Simeulue – Kebutuhan telur untuk konsumsi masyarakat di 138 desa pada 10 kecamatan di wilayah Kepulauan Simeulue mencapai satu juta butir dalam satu bulan.
Kebutuhan telur masyarakat Pulau Simeulue seluruhnya (100 persen) dipasok dari Pulau Sumatera oleh 12 pemasok. Hal itu disampaikan Halid Sastrawan (40), salah seorang pemasok telur di Kabupaten Simeulue.
“Estimasi kebutuhan telur untuk konsumsi di daerah kita mencapai satu juta butir dalam satu bulan. Seluruhnya dipasok dari Pulau Sumatera,” kata Halid Sastrawan kepada , Minggu (9/8/2026).
Halid Sastrawan menilai, dengan tingkat kebutuhan sebanyak itu, sudah saatnya Pemerintah Kabupaten Simeulue memikirkan cara untuk memproduksi telur secara mandiri, sehingga tidak lagi bergantung pada pasokan kebutuhan pokok dan primer itu dari luar daerah.
“Sudah 80 tahun kita merdeka, untuk kebutuhan primer seperti telur saja kita masih mengimpor dari luar daerah. Pemda jangan abai terhadap persoalan kebutuhan pokok ini. Sudah saatnya Simeulue mandiri dengan memproduksi telur sendiri,” imbuh Halid Sastrawan.

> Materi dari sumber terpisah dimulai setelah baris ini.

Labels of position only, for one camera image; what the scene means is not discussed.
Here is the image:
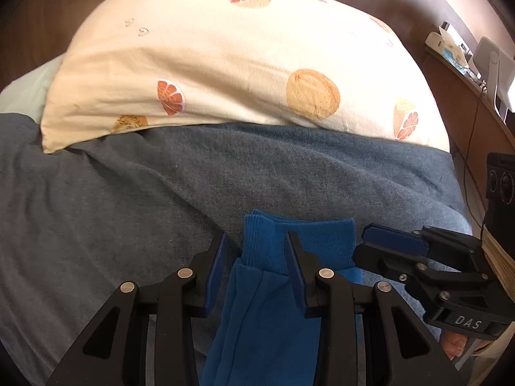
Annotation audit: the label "white desk device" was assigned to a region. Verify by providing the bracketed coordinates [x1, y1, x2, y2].
[473, 36, 515, 113]

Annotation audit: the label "grey-blue duvet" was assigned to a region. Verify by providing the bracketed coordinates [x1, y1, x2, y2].
[0, 113, 473, 386]

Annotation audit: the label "blue pants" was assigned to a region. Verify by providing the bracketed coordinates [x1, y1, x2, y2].
[201, 209, 363, 386]

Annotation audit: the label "wooden nightstand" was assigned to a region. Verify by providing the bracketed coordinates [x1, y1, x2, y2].
[422, 44, 515, 226]

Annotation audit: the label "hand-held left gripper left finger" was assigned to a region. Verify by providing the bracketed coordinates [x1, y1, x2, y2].
[46, 231, 230, 386]

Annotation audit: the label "person's right hand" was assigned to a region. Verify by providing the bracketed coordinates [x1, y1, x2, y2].
[440, 330, 469, 362]

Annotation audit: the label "light green pillow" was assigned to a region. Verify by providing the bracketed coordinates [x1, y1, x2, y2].
[0, 54, 65, 123]

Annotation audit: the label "white tissue packet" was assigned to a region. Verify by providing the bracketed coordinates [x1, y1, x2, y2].
[424, 22, 471, 69]

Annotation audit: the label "black cable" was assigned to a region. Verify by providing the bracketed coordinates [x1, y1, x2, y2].
[463, 88, 489, 226]

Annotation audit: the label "cream fruit-print pillow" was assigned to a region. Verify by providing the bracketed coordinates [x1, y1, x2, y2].
[40, 0, 451, 154]

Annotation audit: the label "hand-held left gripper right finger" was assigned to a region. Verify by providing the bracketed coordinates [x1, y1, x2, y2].
[284, 231, 469, 386]

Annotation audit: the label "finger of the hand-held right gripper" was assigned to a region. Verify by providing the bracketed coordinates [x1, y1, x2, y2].
[354, 247, 479, 310]
[362, 225, 483, 274]

Usaha budi daya ayam petelur di Kabupaten Simeulue dinilai layak dan sangat dibutuhkan, mengingat tingkat kebutuhan telur yang dikonsumsi masyarakat setiap harinya hampir setara dengan tingkat kebutuhan konsumsi beras.

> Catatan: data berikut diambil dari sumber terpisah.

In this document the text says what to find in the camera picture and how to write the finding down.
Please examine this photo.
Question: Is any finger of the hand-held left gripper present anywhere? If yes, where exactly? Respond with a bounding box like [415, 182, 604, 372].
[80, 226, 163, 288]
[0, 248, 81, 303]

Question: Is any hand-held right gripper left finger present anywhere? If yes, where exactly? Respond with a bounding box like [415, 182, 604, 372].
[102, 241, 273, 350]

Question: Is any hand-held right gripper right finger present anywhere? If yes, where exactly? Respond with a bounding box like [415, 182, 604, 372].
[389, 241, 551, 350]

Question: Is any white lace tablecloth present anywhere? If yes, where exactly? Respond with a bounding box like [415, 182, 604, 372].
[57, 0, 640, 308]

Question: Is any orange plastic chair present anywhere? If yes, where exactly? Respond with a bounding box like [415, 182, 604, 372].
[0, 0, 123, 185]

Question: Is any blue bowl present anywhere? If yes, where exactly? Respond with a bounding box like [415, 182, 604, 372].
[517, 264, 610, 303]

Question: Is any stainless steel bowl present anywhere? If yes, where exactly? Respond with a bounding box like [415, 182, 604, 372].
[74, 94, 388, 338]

Pemerintah Kabupaten Simeulue didorong untuk terlibat langsung dalam usaha budi daya ayam petelur melalui BUMD, guna memudahkan koneksi, jaringan, maupun intervensi kebutuhan usaha budi daya ayam petelur dengan pihak luar.
Namun, Halid Sastrawan mengingatkan, apabila usaha tersebut direalisasikan oleh pemerintah, pengelolaannya harus diserahkan kepada pihak ketiga agar independensi pengawasan manajemen tetap terjaga, sebab jika pemerintah ikut serta dalam pengelolaan, independensi pengawasan dipastikan akan melemah.

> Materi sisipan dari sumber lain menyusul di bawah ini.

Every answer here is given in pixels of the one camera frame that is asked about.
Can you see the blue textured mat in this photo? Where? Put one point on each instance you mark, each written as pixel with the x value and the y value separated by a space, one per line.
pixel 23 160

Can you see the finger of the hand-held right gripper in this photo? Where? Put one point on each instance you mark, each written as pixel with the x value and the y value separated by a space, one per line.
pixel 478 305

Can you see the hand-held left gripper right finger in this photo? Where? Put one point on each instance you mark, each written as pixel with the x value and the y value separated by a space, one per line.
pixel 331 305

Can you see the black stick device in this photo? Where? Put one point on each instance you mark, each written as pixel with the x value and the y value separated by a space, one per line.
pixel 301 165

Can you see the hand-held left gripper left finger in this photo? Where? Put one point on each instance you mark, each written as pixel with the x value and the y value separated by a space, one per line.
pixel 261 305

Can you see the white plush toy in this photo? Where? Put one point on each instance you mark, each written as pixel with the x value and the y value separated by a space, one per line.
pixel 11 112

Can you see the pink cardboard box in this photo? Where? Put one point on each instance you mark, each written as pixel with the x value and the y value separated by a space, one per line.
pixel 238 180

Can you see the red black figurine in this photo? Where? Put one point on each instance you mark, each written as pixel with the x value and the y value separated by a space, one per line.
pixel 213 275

“Bila usaha budi daya ayam petelur itu terealisasi, percayakan pengelolaannya kepada pelaku usaha pihak ketiga, agar independensi pengawasan dari pemerintah tetap melekat. Intinya, wasit jangan menjadi pemain,” tutup Halid Sastrawan.
Dalam kondisi normal transportasi laut tanpa gangguan cuaca ekstrem, dalam satu bulan Halid Sastrawan mendatangkan telur dari luar daerah untuk kebutuhan konsumsi di Kabupaten Simeulue sebanyak 96.000 butir.
Diketahui, terdapat 12 pemasok telur di Kabupaten Simeulue yang setiap harinya berjibaku mengimpor telur dari luar daerah untuk memenuhi kebutuhan konsumsi di 138 desa pada 10 kecamatan di wilayah Kepulauan Simeulue.
Harga telur per butir di pasar lokal wilayah kepulauan berkisar antara Rp2.000 hingga Rp2.500 per butir. Harga tersebut sewaktu-waktu dapat berubah, mengikuti faktor cuaca dan arus transportasi laut lintas Pulau Simeulue – Pulau Sumatera.